A new zero-day security flaw has been discovered in the Apache OfBiz, an open-source Enterprise Resource Planning (ERP) system that could be exploited to bypass authentication protections.
The vulnerability, tracked as CVE-2023-51467, resides in the login functionality and is the result of an incomplete patch for another critical vulnerability (CVE-2023-49070, CVSS score: 9.8) that was released earlier this month.
“The security measures taken to patch CVE-2023-49070 left the root issue intact and therefore the authentication bypass was still present,” the SonicWall Capture Labs threat research team, which discovered the bug, said in a statement shared with The Hacker News.
CVE-2023-49070 refers to a pre-authenticated remote code execution flaw impacting versions prior to 18.12.10 that, when successfully exploited, could allow threat actors to gain full control over the server and siphon sensitive data. It is caused due to a deprecated XML-RPC component within Apache OFBiz.
According to SonicWall, CVE-2023-51467 could be triggered using empty and invalid USERNAME and PASSWORD parameters in an HTTP request to return an authentication success message, effectively circumventing the protection and enabling a threat actor to access otherwise unauthorized internal resources.

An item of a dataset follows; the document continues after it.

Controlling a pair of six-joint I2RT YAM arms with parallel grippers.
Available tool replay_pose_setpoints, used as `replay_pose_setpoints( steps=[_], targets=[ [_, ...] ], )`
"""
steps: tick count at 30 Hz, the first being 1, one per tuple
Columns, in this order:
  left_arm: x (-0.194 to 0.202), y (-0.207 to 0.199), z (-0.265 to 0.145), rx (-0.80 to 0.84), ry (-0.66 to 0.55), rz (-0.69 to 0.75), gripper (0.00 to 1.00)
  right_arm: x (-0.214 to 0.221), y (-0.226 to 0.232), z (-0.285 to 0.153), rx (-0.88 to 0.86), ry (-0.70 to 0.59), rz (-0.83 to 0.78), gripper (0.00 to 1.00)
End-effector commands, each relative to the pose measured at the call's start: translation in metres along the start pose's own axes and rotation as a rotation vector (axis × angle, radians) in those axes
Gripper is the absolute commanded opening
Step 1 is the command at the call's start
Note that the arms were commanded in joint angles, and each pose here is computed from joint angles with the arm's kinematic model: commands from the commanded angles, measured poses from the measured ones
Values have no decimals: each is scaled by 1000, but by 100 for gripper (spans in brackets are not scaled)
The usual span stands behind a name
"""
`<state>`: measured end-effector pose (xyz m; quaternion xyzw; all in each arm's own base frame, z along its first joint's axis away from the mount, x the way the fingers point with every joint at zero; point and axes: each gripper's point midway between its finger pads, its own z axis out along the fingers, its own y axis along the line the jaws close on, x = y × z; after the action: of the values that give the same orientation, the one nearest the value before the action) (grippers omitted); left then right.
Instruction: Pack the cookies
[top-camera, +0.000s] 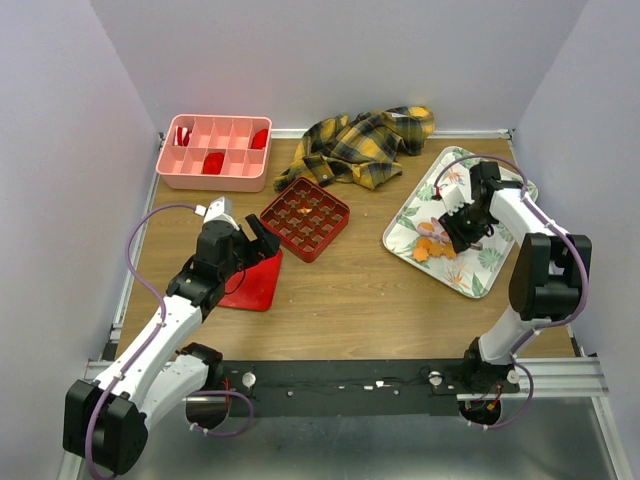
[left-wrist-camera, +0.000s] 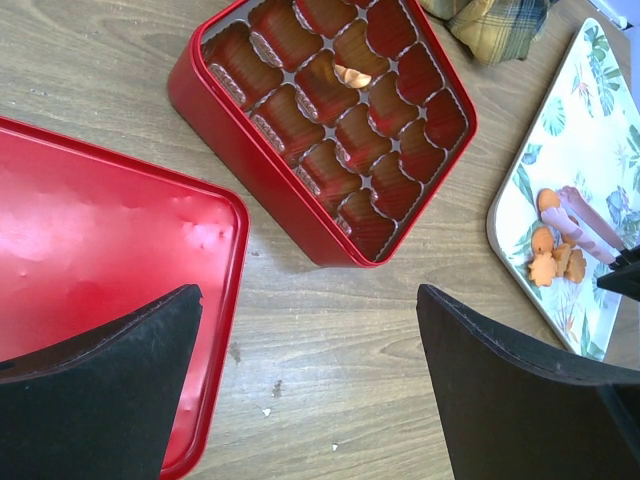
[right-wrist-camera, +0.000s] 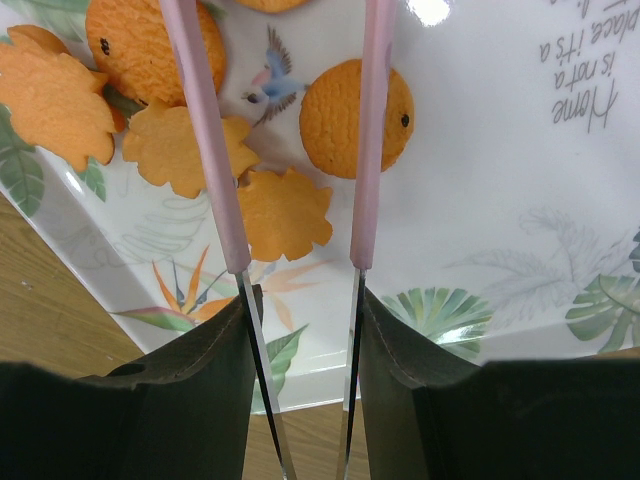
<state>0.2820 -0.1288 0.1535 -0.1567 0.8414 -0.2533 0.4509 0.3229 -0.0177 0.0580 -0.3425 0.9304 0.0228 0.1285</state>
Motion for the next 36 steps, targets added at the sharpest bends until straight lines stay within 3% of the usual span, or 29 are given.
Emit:
replay_pose_setpoints(
  steps=[1,18,23,36],
  targets=[
    [-4,-6,2,30,-7,7,99,-1,-7,-7,55,-8,-27,48],
    [-3,-2,-2,20,-12,6,99,-17,-6,-9,69,-44,-56,39],
    [-3,-2,-2,19,-13,4,99,-28,-8,-21,90,-98,-67,32],
    [-5,-2,-3,19,-17,5,99,-66,10,-47,69,-229,-145,28]
  ],
)
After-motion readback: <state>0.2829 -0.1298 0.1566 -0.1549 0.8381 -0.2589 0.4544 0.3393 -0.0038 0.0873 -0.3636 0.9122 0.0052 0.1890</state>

The attack hinges on the fact that the parameter “requirePasswordChange” is set to “Y” (i.e., yes) in the URL, causing the authentication to be trivially bypassed regardless of the values passed in the username and password fields.
“The vulnerability allows attackers to bypass authentication to achieve a simple Server-Side Request Forgery (SSRF),” according to a description of the flaw on the NIST National Vulnerability Database (NVD).
Users who rely on Apache OFbiz to update to version 18.12.11 or later as soon as possible to mitigate any potential threats.